14/02/1914 Middlesbrough England 3-0 Billy Lacey (2), Billy Gillespie
Fred McKee, Bill McConnell, Alex Craig, Harry Hampton, Pat O’Connell, Mickey Hamill, David Rollo, Sam Young, Billy Gillespie, Billy Lacey, Frank Thompson
England 0–3 Ireland
For the game at Middlesbrough Ireland made four changes: Harris was injured and was replaced by Dubliner Harry Hampton (Bradford City); Belfastman Micky Hamill (Manchester United), who had been ‘indisposed’ for the game against Wales, was recalled, as was Johnny Houston, previously a soldier in the Royal Irish Rifles but at that time playing with Linfield in the Irish League; and Frank Thompson replaced Brookman on Ireland’s left wing. Thompson, from Ballynahinch, had played a crucial role in creating the Bradford City goal that beat Newcastle in the 1911 FA Cup final replay. In the event, Houston did not start and Rollo, originally one of the players dropped, came back into the side at outside-right; he had been wing-half against Wales.
Rollo adapted well to his unusual position before a crowd of more than 27,000 at Ayresome Park, except that he was frequently offside. Within five minutes of kick-off, however, he and Thompson had set up an attack that was finished off by Lacey with a shot past England goalkeeper Sam Hardy (Aston Villa). Hardy, winning his sixteenth cap, was judged to be England’s best player on the day, followed by his two equally experienced full-backs, Rob Crompton (Blackburn Rovers) and Jessie Pennington (West Bromwich Albion). The latter allowed a cross from Thompson to go over his head before half-time, however, and Gillespie got inside him to beat Hardy with a low shot to give Ireland a 2–0 lead at the interval. The Irish boys, wearing blue shirts—England were in white—continued to dominate the game in the second half, and when Gillespie got around Pennington again he set Lacey up to score his second for a 3–0 win.

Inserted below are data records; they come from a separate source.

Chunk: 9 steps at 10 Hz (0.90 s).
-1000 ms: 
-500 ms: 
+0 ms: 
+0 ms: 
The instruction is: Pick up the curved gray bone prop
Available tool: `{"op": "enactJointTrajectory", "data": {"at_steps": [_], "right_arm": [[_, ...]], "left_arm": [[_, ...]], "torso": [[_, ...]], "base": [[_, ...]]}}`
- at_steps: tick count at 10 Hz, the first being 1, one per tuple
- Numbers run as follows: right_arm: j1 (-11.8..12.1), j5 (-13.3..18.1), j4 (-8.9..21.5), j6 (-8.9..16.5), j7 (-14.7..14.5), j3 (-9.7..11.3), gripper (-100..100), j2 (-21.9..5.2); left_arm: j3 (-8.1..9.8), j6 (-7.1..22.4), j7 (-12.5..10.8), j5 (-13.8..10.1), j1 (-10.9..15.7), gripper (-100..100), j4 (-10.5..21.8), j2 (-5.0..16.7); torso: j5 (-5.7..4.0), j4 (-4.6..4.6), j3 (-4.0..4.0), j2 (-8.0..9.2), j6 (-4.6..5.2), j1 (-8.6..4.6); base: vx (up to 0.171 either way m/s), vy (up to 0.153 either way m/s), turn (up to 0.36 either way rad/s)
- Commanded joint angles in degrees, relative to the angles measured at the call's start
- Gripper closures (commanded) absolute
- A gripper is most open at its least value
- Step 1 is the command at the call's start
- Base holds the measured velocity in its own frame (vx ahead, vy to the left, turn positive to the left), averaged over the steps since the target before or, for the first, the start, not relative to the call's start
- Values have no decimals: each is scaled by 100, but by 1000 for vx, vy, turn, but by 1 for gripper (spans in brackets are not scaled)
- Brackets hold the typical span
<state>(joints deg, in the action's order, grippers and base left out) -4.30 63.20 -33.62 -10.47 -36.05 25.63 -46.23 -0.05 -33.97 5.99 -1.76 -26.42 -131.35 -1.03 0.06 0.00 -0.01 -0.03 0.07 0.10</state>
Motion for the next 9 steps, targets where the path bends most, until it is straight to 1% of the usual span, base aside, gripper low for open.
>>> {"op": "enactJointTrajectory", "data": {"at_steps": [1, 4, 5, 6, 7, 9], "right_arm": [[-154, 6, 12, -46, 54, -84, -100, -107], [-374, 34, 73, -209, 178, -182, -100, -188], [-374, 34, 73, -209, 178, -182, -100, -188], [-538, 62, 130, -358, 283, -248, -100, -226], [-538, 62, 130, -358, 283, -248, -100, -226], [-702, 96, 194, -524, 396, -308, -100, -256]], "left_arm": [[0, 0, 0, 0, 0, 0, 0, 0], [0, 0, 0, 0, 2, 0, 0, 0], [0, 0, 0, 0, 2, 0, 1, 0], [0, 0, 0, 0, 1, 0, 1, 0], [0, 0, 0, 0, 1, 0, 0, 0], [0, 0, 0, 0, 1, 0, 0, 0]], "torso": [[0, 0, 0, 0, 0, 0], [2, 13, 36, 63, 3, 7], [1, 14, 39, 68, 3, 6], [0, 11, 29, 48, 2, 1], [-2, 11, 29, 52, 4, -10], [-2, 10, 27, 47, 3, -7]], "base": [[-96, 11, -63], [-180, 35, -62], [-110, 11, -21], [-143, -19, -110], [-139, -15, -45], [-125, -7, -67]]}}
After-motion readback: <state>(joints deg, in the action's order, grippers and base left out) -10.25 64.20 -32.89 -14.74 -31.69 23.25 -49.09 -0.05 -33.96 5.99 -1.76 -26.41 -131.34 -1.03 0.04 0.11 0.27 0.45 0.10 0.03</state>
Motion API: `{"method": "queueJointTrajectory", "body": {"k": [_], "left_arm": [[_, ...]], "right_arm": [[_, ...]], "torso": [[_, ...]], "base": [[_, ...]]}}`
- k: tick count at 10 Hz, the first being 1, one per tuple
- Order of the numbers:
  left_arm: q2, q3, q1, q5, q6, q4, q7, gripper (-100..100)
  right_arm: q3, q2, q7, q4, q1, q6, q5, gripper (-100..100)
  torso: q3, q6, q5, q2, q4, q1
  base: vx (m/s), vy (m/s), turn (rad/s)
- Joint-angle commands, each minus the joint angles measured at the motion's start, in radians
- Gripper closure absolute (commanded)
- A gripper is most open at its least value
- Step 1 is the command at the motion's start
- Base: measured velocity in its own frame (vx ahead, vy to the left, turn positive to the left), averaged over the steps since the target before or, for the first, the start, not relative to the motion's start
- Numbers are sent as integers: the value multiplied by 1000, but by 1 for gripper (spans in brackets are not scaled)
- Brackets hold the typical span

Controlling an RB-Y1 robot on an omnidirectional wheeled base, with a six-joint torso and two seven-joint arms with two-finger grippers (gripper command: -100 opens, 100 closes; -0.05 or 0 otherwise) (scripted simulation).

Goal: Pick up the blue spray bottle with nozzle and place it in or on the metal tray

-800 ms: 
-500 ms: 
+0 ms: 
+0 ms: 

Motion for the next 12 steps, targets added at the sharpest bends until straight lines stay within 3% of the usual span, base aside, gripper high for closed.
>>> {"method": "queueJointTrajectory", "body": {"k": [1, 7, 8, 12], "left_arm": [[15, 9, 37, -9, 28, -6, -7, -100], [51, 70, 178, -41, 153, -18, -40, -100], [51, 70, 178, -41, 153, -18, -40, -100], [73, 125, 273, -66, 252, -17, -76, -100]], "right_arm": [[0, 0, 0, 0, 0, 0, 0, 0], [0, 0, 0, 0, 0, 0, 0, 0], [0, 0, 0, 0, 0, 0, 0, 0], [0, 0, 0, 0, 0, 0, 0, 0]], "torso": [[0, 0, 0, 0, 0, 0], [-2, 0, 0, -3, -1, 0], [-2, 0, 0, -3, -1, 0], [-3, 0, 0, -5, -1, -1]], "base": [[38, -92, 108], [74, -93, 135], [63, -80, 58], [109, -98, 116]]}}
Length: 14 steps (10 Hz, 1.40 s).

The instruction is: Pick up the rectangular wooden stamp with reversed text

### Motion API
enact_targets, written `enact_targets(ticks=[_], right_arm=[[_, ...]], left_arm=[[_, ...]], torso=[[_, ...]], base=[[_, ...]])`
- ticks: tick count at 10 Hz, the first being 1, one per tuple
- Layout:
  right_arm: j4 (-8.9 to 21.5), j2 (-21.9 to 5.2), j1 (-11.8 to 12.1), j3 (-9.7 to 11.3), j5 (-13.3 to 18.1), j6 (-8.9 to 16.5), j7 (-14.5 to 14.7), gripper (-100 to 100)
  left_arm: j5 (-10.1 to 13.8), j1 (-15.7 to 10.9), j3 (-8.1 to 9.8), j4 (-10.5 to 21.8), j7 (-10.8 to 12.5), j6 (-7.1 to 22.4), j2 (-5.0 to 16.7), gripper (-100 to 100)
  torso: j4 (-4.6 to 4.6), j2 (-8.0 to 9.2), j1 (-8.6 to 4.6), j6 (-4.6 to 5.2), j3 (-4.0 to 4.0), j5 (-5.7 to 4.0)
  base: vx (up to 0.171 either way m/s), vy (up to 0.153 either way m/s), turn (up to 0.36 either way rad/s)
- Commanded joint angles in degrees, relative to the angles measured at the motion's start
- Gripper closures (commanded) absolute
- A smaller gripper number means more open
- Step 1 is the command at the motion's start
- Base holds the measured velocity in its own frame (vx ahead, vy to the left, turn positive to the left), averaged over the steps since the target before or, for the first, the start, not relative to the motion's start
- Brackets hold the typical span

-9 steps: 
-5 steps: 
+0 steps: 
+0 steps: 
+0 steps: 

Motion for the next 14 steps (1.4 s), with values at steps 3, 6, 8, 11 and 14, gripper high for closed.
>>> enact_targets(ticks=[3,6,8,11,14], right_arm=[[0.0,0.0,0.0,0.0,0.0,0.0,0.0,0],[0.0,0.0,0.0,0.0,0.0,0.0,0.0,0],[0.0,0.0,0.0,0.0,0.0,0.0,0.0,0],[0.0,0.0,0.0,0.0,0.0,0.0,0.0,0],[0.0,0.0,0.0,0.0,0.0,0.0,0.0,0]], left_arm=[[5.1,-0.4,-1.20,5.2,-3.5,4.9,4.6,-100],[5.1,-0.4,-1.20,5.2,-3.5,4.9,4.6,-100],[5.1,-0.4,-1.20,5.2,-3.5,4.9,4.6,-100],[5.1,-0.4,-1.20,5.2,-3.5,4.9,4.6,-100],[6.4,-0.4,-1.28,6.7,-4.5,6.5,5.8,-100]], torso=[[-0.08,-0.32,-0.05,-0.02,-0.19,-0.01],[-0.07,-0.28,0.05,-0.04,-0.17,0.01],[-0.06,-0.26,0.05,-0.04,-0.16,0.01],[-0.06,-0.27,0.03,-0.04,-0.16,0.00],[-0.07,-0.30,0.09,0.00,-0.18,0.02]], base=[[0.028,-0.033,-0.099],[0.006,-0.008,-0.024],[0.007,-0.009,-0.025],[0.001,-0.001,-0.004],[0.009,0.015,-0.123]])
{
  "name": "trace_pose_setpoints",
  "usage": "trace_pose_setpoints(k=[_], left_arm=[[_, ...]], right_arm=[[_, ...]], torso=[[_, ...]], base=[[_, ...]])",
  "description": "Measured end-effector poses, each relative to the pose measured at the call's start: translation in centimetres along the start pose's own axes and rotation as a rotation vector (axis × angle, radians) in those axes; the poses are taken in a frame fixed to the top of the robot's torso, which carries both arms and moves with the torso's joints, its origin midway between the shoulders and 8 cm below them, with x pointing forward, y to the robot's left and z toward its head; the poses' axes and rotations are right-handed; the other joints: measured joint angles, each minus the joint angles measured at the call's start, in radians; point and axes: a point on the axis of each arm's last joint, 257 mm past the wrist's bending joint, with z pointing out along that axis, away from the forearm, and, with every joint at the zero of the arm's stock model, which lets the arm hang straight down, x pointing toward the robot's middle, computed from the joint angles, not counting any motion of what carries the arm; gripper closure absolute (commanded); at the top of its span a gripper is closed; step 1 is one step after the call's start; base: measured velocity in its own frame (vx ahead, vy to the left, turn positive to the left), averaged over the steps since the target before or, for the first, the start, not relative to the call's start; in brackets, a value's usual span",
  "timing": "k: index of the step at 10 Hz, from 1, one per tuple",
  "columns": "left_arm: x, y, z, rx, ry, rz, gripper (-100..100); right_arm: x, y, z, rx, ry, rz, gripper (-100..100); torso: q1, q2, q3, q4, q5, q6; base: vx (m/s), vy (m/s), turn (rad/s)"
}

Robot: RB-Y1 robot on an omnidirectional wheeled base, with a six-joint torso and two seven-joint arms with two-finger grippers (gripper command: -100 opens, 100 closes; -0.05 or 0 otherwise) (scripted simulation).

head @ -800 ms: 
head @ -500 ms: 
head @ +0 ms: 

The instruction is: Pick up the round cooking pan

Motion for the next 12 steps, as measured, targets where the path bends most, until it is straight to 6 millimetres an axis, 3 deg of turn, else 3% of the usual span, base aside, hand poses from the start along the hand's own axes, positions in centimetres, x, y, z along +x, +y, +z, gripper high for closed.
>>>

England’s best chance was a shot against the post by inside-forward Danny Shea. Born in London’s East End to parents from Cork, Shea’s move from West Ham United to Blackburn Rovers the previous year was the first to break the £2,000 transfer barrier. England’s centre-forward, George Elliott, had scored 21 goals for Middlesbrough that season but made no impression on the game. Crowds had come from all parts of Cleveland to see him play for England, but the Middlesbrough Standard reported that, while they conceded that their hero was entitled to the occasional off day, they ‘were disgusted with the England team’.
The London Times agreed that Ireland was the better side and deserved to win, while the Manchester-based Athletics News, the voice of English football, agreed fully in its more detailed analysis of the game. In Lacey, it affirmed, Ireland had the best player on the field; Craig was ‘cool as a cucumber’ at full-back, Hamill ‘a tireless worker’ at wing-half and O’Connell ‘as steady as a rock at centre-half’. But as well as outstanding individuals, Ireland played together as a unit and worked harder, with ‘two blue shirts to one white one in the vicinity of the ball’. The Freeman’s Journal argued that two successive wins over England meant that Ireland was now a force to be reckoned with in international football. The Irish Times, while repeating its claim that the 1913 win had been a lucky one, acknowledged that ‘on this occasion full credit must be given to the Hibernians accomplishing what was a wonderfully fine performance’.
Author: Colm Kerrigan
Athletic News report: “Last season, the representatives of Ireland created a sensation by defeating England for the first time in the history of international Association football. On Saturday they caused a thunderbolt to burst by their audacity in actually trouncing the English 11.”